Rowin van Zaanen

Personal information
- Date of birth: 18 September 1984 (age 40)
- Place of birth: Amsterdam, Netherlands
- Height: 1.77 m (5 ft 10 in)
- Position(s): Winger

Youth career
- HBOK
- DWV

Senior career*
- Years: Team / Apps / (Gls)
- 2002–2010: Volendam / 129 / (36)
- 2010–2012: Willem II / 30 / (3)
- 2012: → Fortuna Sittard (loan) / 13 / (5)
- 2012–2013: Almere City / 15 / (3)
- 2014: Cincinnati Dutch Lions / 5 / (2)
- 2014–2015: Kozakken Boys / 11 / (3)
- 2015–2017: Achilles Veen / ? / (?)

= Rowin van Zaanen =

Dutch footballer (born 1984)

Rowin van Zaanen (born 18 September 1984) is a Dutch former professional footballer who played as a winger.

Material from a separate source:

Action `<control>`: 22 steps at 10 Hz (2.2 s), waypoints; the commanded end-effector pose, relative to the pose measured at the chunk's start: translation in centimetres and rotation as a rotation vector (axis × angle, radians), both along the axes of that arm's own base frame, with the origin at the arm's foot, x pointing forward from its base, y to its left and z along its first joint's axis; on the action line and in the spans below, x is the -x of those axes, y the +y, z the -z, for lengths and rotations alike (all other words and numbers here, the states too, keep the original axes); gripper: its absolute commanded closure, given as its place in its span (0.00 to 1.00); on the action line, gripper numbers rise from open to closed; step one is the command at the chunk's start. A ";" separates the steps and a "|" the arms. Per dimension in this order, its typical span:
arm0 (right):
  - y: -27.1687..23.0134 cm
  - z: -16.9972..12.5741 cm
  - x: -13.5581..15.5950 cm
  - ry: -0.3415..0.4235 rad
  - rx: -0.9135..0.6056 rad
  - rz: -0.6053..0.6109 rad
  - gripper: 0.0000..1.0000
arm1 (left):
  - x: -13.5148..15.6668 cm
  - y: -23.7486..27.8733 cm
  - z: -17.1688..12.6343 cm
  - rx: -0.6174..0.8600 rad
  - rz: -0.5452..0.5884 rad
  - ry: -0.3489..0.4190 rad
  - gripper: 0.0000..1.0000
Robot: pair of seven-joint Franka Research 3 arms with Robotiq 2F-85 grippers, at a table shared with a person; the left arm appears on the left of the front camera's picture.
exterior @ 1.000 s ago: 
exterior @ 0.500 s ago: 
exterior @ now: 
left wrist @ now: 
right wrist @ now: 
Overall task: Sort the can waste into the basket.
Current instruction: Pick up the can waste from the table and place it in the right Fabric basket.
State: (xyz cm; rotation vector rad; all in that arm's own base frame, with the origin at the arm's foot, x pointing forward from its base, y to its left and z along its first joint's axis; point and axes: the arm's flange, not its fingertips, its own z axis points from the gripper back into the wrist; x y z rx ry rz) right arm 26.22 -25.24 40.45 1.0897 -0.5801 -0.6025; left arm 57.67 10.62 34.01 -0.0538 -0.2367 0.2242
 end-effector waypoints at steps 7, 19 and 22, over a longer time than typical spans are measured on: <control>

He played in the Eredivisie and Eerste Divisie for Volendam, Willem II, Fortuna Sittard and Almere City, and in the American Premier Development League for the Cincinnati Dutch Lions.

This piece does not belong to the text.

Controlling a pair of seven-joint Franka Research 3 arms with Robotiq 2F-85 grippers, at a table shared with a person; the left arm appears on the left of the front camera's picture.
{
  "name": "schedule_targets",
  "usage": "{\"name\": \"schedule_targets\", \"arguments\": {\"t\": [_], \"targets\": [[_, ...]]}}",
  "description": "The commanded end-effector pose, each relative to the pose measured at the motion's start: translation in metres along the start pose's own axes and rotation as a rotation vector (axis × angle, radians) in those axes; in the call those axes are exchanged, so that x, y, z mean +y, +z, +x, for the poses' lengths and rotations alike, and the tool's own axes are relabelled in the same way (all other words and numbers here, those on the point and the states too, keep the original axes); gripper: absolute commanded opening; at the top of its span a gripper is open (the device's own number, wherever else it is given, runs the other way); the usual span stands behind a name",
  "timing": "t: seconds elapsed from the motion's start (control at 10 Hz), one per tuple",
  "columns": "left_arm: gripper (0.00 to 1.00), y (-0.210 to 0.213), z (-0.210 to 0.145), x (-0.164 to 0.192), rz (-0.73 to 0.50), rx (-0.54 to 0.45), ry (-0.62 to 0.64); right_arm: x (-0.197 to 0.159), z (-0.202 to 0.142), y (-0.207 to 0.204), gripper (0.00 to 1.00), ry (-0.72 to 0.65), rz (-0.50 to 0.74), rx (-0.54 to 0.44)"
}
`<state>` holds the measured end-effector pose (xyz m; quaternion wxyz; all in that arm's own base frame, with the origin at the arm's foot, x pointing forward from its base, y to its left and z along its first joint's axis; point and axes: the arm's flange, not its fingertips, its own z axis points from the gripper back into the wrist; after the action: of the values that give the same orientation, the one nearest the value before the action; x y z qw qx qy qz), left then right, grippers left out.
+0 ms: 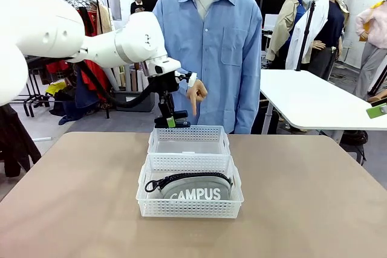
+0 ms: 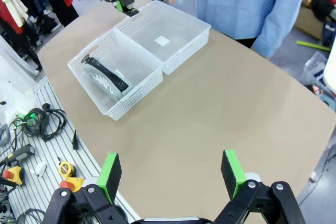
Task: Distribute items into two baskets.
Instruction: Place the picked Stapler into the Organizing basket as instructed by the person.
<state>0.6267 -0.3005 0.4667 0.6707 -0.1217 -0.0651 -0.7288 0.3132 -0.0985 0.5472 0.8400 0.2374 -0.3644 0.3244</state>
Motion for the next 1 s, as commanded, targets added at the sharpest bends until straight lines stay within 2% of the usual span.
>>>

Mostly known for his eight-year spell with FC Volendam, in which he won the Dutch Eerste Divisie and secured promotion to the Eredivisie in the 2007–08 season, van Zaanen retired from professional football in 2014 and played at amateur level until 2017. He made 129 league appearances for Volendam, in which he scored 36 goals. After retirement, he started working as a videographer.

==Career==
Before moving to FC Volendam in 2003, van Zaanen played for the amateur clubs HBOK and DWV in Amsterdam. He made his professional debut on 9 May 2003 in a second-tier Eerste Divisie match against Stormvogels Telstar. In the 2007–08 season, he scored twelve goals in 34 appearances. Van Zaanen thus played a key role in the promotion of FC Volendam to the Eredivisie for the 2008–09 season. The club's stay at the highest level was, however, limited to one season as they suffered direct relegation after a year. Van Zaanen signed a two-year contract with Willem II in June 2010 with an option for another season. On 7 August 2010, he made his debut for the club against Heracles Almelo. In the winter break of the 2011–12 season, van Zaanen moved to Fortuna Sittard on loan. After completing his loan deal in June 2012, he signed a one-year contract with Almere City. He left the club as his contract expired.

Van Zaanen's professional career came to an end in 2014, after having been a free agent for almost a year after leaving Almere City. He went to play for another year as an amateur in the United States with the Cincinnati Dutch Lions. and then played at amateur level for Kozakken Boys and Achilles Veen before retiring permanently in 2017.

After retiring, Van Zaanen worked as a videographer.